** The task **
Return each record shown beneath, word for word.

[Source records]
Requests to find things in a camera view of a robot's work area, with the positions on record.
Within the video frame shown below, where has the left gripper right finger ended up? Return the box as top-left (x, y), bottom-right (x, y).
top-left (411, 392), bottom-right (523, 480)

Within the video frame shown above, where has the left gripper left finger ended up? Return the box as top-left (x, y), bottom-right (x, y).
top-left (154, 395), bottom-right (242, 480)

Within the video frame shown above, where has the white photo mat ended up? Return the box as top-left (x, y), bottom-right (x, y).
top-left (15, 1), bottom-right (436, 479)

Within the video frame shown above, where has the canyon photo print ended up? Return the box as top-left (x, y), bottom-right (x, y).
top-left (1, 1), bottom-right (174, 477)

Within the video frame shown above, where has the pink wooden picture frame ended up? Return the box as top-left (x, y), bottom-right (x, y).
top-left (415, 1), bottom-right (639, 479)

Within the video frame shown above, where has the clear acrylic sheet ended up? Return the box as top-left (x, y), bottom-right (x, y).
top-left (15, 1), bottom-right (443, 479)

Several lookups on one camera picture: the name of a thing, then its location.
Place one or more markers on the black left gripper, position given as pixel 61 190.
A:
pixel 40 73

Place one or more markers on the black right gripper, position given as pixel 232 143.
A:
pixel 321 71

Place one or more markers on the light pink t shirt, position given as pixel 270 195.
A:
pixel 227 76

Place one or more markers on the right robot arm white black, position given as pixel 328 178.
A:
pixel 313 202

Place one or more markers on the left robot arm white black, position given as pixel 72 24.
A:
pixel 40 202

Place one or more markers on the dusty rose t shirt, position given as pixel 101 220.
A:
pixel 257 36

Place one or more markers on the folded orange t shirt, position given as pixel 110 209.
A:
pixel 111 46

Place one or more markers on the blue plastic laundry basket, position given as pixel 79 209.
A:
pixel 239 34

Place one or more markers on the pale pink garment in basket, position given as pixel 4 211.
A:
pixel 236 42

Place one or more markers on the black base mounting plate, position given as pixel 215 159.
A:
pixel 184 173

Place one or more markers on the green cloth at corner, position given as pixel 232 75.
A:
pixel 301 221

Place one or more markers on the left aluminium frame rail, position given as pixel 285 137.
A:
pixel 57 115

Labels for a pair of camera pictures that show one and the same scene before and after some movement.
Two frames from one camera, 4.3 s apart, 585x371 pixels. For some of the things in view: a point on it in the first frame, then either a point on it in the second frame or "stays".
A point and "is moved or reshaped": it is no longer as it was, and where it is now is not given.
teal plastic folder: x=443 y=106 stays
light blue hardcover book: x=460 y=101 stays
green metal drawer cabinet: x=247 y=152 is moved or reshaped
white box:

** Written response **
Requests to find things in a camera view of a robot's work area, with the positions on record.
Within the video frame shown below, where has the left gripper right finger ended up? Return the box as top-left (x, y), bottom-right (x, y).
top-left (411, 392), bottom-right (523, 480)

Within the video frame shown above, where has the left gripper left finger ended up? Return the box as top-left (x, y), bottom-right (x, y).
top-left (154, 395), bottom-right (242, 480)

Within the video frame shown above, where has the white photo mat ended up? Return the box as top-left (x, y), bottom-right (x, y).
top-left (15, 1), bottom-right (436, 479)

Within the video frame shown above, where has the canyon photo print ended up? Return the box as top-left (x, y), bottom-right (x, y).
top-left (1, 1), bottom-right (174, 477)

Within the video frame shown above, where has the pink wooden picture frame ended up? Return the box as top-left (x, y), bottom-right (x, y).
top-left (415, 1), bottom-right (639, 479)

Within the video frame shown above, where has the clear acrylic sheet ended up? Return the box as top-left (x, y), bottom-right (x, y).
top-left (15, 1), bottom-right (443, 479)

Several lookups on one camera picture: the name of a thing, then its location.
Place one or more markers on the black left gripper, position given as pixel 61 190.
A:
pixel 40 73

Place one or more markers on the black right gripper, position given as pixel 232 143.
A:
pixel 321 71

Place one or more markers on the light pink t shirt, position given as pixel 270 195.
A:
pixel 227 76

Place one or more markers on the right robot arm white black, position given as pixel 328 178.
A:
pixel 313 202

Place one or more markers on the left robot arm white black, position given as pixel 72 24.
A:
pixel 40 202

Place one or more markers on the dusty rose t shirt, position given as pixel 101 220.
A:
pixel 257 36

Place one or more markers on the folded orange t shirt, position given as pixel 110 209.
A:
pixel 111 46

Place one or more markers on the blue plastic laundry basket, position given as pixel 79 209.
A:
pixel 239 34

Place one or more markers on the pale pink garment in basket, position given as pixel 4 211.
A:
pixel 236 42

Place one or more markers on the black base mounting plate, position given as pixel 215 159.
A:
pixel 184 173

Place one or more markers on the green cloth at corner, position given as pixel 232 75.
A:
pixel 301 221

Place one or more markers on the left aluminium frame rail, position given as pixel 285 137.
A:
pixel 57 115

Labels for a pair of camera pictures that show one and the same scene before and after some movement.
Two frames from one camera, 4.3 s apart, 585x371 pixels. For some of the things in view: a point on it in the first frame, then either a point on it in the second frame or "stays".
A point and "is moved or reshaped": it is no longer as it was, and where it is now is not given.
teal plastic folder: x=443 y=106 stays
light blue hardcover book: x=460 y=101 stays
green metal drawer cabinet: x=247 y=152 is moved or reshaped
white box:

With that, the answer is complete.